A Japanese company sent an orange-sized sphere into space, capable of transforming to a tiny lunar rover once it reaches the moon. Only they had to send a follow-up rocket because the batteries weren’t included.

Comedian Dave Chappelle brought out Elon Musk as a surprise guest at a show in San Francisco, where Musk spotted several Twitter employees in the audience and dragged them back to the office to work overnight.

Senator Bernie Sanders accused newly-independent Senator Kyrsten Sinema of sabotaging Democrat-sponsored legislation, and because she’s bisexual, of bringing plus-2s to the Senate Christmas party.

Crews in Philadelphia removed a box which had covered a statue of Christopher Columbus that the City wanted removed, but which stayed due to a judge’s ruling. When they removed the box, they discovered statues of corpses of indigenous people that Columbus murdered.

Britney Griner dunked a basketball for the first time since returning to the U.S. after her release from a Russian prison. She hasn’t decided if she’ll return to the WNBA, since she doesn’t know when she’ll be ready to play in front of two dozen people.

A new study finds every hour small children spend playing video games or watching videos increases the likelihood that they’ll develop obsessive compulsive disorder, and the likelihood that they’ll be nearly unbeatable in Fortnite.

Data collected between 2008 and 2019 show more U.S. adults combined alcohol use with marijuana use as states legalized pot, in what behavioral scientists now refer to as A Bitchin’ Double-Buzz.

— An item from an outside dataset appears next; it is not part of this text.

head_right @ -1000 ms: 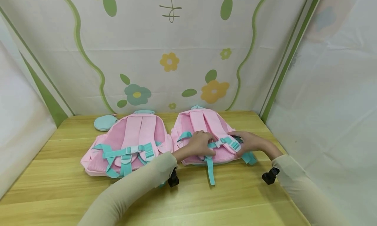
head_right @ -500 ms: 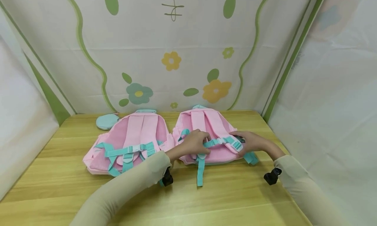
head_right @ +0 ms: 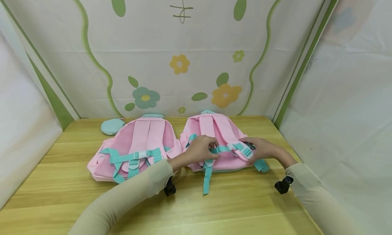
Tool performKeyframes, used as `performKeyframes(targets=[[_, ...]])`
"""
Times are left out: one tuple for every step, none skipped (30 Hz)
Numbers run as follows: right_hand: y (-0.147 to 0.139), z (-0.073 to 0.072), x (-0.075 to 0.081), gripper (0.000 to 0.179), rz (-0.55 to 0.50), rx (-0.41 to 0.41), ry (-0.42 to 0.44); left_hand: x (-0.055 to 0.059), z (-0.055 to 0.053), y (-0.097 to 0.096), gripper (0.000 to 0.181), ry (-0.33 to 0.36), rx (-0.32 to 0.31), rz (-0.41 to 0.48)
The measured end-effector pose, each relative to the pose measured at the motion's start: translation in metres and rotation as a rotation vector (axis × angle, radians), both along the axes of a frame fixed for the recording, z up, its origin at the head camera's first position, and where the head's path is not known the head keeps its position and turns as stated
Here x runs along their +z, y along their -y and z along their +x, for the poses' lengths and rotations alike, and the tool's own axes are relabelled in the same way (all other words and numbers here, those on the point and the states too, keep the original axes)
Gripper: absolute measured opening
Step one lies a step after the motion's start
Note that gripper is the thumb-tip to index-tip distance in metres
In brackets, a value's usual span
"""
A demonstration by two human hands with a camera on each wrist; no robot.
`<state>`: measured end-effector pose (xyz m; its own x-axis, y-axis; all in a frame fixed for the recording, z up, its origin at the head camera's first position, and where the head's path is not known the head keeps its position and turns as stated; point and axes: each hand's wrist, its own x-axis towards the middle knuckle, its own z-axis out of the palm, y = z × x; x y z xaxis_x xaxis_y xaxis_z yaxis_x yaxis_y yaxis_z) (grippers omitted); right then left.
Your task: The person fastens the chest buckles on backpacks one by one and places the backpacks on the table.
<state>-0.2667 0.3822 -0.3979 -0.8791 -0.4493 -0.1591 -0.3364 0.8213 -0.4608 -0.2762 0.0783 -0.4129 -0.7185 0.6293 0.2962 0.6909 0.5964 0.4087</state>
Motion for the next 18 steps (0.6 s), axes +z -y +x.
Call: performKeyframes(targets=[[0.0,0.0,0.0,0.102,0.005,-0.003,-0.001,0.0,0.0,0.001,0.024,0.009,-0.004,0.018],[0.0,0.0,0.0,0.102,0.003,-0.004,0.0,0.0,0.001,0.002,0.023,0.017,-0.008,0.037],[0.0,0.0,0.0,0.102,0.005,-0.006,-0.001,0.0,0.001,0.002,0.022,0.022,-0.012,0.056],[0.001,0.0,0.0,0.102,0.008,-0.007,-0.003,0.0,0.001,0.004,0.021,0.025,-0.017,0.073],[0.001,0.0,0.0,0.102,0.007,-0.008,-0.005,0.001,0.002,0.005,0.02,0.024,-0.023,0.091],[0.001,0.0,0.0,0.101,0.009,-0.009,-0.006,0.001,0.003,0.006,0.018,0.024,-0.034,0.12],[0.001,0.0,0.0,0.101,0.009,-0.009,-0.007,0.001,0.003,0.007,0.016,0.016,-0.042,0.143],[0.0,0.0,0.0,0.101,0.002,-0.006,-0.006,0.002,0.004,0.008,0.016,0.014,-0.052,0.165],[0.001,0.0,0.0,0.1,0.0,-0.006,-0.005,0.002,0.005,0.01,0.016,0.008,-0.06,0.183],[0.001,0.0,0.0,0.1,-0.003,-0.006,-0.003,0.002,0.005,0.011,0.016,0.002,-0.065,0.194],[0.001,0.0,0.0,0.101,-0.006,-0.006,0.001,0.002,0.006,0.012,0.018,-0.001,-0.065,0.203],[0.001,0.0,0.0,0.101,-0.007,-0.007,0.003,0.002,0.006,0.012,0.018,-0.003,-0.061,0.207],[0.001,0.001,0.0,0.101,-0.009,-0.008,0.005,0.002,0.006,0.013,0.019,-0.009,-0.048,0.195],[0.001,0.001,0.0,0.101,-0.01,-0.008,0.006,0.002,0.006,0.014,0.02,-0.01,-0.035,0.184],[0.001,0.001,0.0,0.101,-0.012,-0.009,0.008,0.002,0.006,0.014,0.02,-0.018,-0.021,0.173],[0.001,0.001,0.0,0.101,-0.011,-0.007,0.007,0.003,0.005,0.014,0.02,-0.028,-0.009,0.16],[0.001,0.001,0.0,0.101,-0.01,-0.008,0.007,0.003,0.005,0.015,0.021,-0.037,0.001,0.148],[0.001,0.001,0.0,0.101,-0.008,-0.008,0.006,0.004,0.004,0.015,0.021,-0.048,0.01,0.137]])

A New Hampshire man died falling off the summit of Mt. Willard while taking photos with his wife during a hike. The wife requests privacy during this difficult time of deciding which pic to send to Shutterfly for the Xmas card.

Former Navy SEAL Chris Beck, who transitioned to Kristin Beck 10 years ago, announced that he’s detransitioning. He warned of the dangers of transgender health services on children, and of the difficulty getting fair value for Lane Bryant gift cards he no longer needs.

Following a blowout loss to the San Francisco 49ers, Tampa Bay Buccaneers QB Tom Brady was heard angrily saying “f##k that” – causing 49ers cheerleaders to line up until they were told he was talking about the game.

According to International Business Times, Queen Elizabeth II eats Special K cereal from a Tupperware bowl for breakfast most days — just like a regular person. Only three different servants feed it to her.

Democrat Kyrsten Sinema won the Arizona seat in the U.S. Senate, becoming the first openly bisexual U.S. Senator. “Alright!” said creepy Arizona men, before getting the explanation that “openly” doesn’t mean “open to anybody”.

Ozark, Missouri megachurch pastor John Lindell urged parishioners at his Assembly of God parish to stop going to yoga because it has “demonic roots”.  “This can’t be good for business!” said Ozark, Missouri’s top yoga instructor, Yogi Jethro.

CNN sued the Trump Administration, seeking the reinstatement of press credentials for barred reporter Jim Acosta.  White House lawyers promptly climbed the ladder that reaches to ceiling and put it on the pile of lawsuits.

Waka Flocka Flame announced that he’s ready to retire from rapping to start a family and become Waka Flocka Extinguished.

The Golden State Warriors are offering $100/month ‘In The Building Passes” to Oracle Arena, where fans can attend home games, but will have no seat and no view of live action except for TVs. They say the ‘not sitting and not seeing the game’ idea was inspired by fans bringing their 4-year-olds to games.

The FDA is recalling Losartan, a blood pressure medication, because it contains a cancer-causing impurity. Patients taking Losartan are being told to expect good news, then really bad news.

Petco announced that it will stop selling dog and cat food with artificial ingredients next year, a move hailed by house pets who eat excrement and garbage.

KFC added chicken & waffles to the menu for a limited time. People eating it can expect it to stay in their digestive system for a very, very limited time.

Marvel Comics pioneer Stan Lee died at age 95. His funeral will take place in two months. The eulogy is done, it’s just going to take a while to illustrate it.